Imperator Caesar Marcus Aurelius Commodus Antoninus Augustus
Reign: Commodus
Mint: Ancyra, Galatia
Date: 180/191 AD
Nominal: Bronze
Material: AE
Diameter: 28mm
Weight: 12.50g
Reference: RPC IV.3 10050 (#4 this coin)
Reference: SNG Paris 2466
RPC Online: https://rpc.ashmus.ox.ac.uk/coins/4/10050
Rare: Specimens 4 (2 in the core collections)
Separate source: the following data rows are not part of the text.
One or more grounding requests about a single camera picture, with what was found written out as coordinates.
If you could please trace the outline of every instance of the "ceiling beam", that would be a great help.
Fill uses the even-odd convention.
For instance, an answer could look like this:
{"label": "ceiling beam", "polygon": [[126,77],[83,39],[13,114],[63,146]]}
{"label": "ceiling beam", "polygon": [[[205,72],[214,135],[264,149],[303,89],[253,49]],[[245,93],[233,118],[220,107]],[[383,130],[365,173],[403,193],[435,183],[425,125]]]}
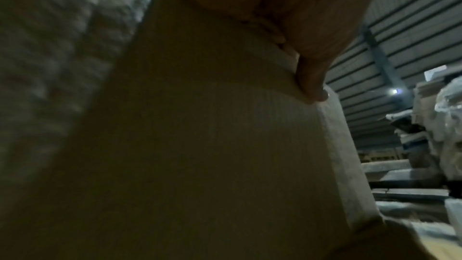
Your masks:
{"label": "ceiling beam", "polygon": [[396,103],[403,109],[412,107],[413,96],[411,91],[401,79],[395,67],[391,65],[388,57],[380,47],[379,43],[377,43],[377,40],[373,36],[371,30],[369,30],[366,25],[363,25],[361,28],[361,34],[369,48],[369,51],[371,52],[375,66],[385,81],[385,84],[400,91],[400,94],[397,94],[394,97]]}

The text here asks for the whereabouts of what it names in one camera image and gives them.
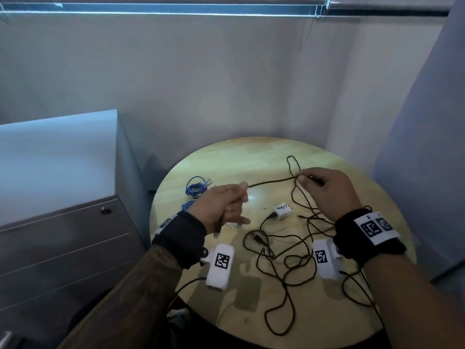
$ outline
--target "blue cable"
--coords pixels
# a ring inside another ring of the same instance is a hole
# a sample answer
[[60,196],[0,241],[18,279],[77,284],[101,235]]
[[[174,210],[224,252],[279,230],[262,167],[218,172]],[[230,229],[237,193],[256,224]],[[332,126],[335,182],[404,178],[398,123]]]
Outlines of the blue cable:
[[[203,182],[197,182],[196,184],[189,185],[189,183],[196,178],[202,179]],[[193,205],[195,200],[198,199],[202,195],[202,193],[204,193],[207,190],[209,182],[210,180],[205,181],[205,179],[201,176],[194,176],[187,182],[186,195],[192,196],[194,199],[182,205],[181,209],[183,211],[187,210],[191,205]]]

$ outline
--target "black wristband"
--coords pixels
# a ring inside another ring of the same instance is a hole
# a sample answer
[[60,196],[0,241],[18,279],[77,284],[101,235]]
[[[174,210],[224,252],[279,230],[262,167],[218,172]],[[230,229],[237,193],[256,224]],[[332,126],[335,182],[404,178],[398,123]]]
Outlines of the black wristband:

Provenance: NBS Numismatics Auctions Eindhoven, Netherlands (Auction 16, Lot 234)
Pedigree: –
Obverse: Laureate-headed bust of Commodus wearing cuirass and paludamentum, right
Inscription: ΑVΤ Κ Μ ΑVΡ ΚΟΜΜΟΔΟϹ
Translation: Autokrator Kaisaros Marcos Aurelios Kommodos
Translation: Imperator Caesar Marcus Aurleius Commodus
Reverse: Aphrodite standing, facing, holding up hair with right hand, dress with left hand
Inscription: ΜΗΤ ΑΝΚVΡΑΝΩΝ
Translation: Metropolitan Ankuranon
Translation: City of Ancyra
Comment: The ancient city of Ankyra (Latin Ancyra) is the present-day capital of Turkey in the province of Ankara of the same name. Originally a flourishing Phrygian settlement on the Persian Royal Road, it became the capital of the Roman province of Galatia in Roman times. The Celtic Galatians had come to Anatolia as mercenaries in the 3rd century BC and initially developed into a land pest there. After they had been settled in the interior of Asia Minor from 268 BC, Ancyra became the centre of the Galatian tribe of the Tektosages. In 189 BC Ancyra was occupied by Gnaeus Manlius Vulso, but remained under regional rule. The Galatians were not united under one rule until 44 BC after Caesar’s assassination by King Deiotaros, but already in 25 BC Galatia became a Roman province and Ancyra its capital. The Temple of Augustus, on the walls of which there is an inscription that has become famous as the Monumentum Ancyranum, the Roman baths and the Column of Julian have survived from Roman times.
According to Greek mythology, Aphrodite is the goddess of love, beauty and sensual desire and one of the canonical twelve Olympian deities. She was particularly revered as the patroness of sexuality and procreation, ensuring both the continuity of nature and the continuity of human communities. Her counterpart in Roman mythology is Venus. The Aphrodite depicted here on the coin could have been the representation of a cult statue because of her strictly frontal and stiff posture and hieratic representation. Sabahat Atlan (“der Aphroditenkult von Ankara im Altertum”) assumes that there must therefore also have been an Aphrodite cult and temple in Ancyra. He goes on to say that, on the basis of further coin representations, it is a matter of Aphrodite Anadyomene, i.e. representing the birth of Aphrodite. As the wooden cult statues of Athena and Artemis used to be carried to a lake near Ancyra in an annual ceremony and washed there, it could have been assumed in the past that Aphrodite was born in this lake. Possibly there was a local cult tradition in Ancyra which assumed that the goddess was born here.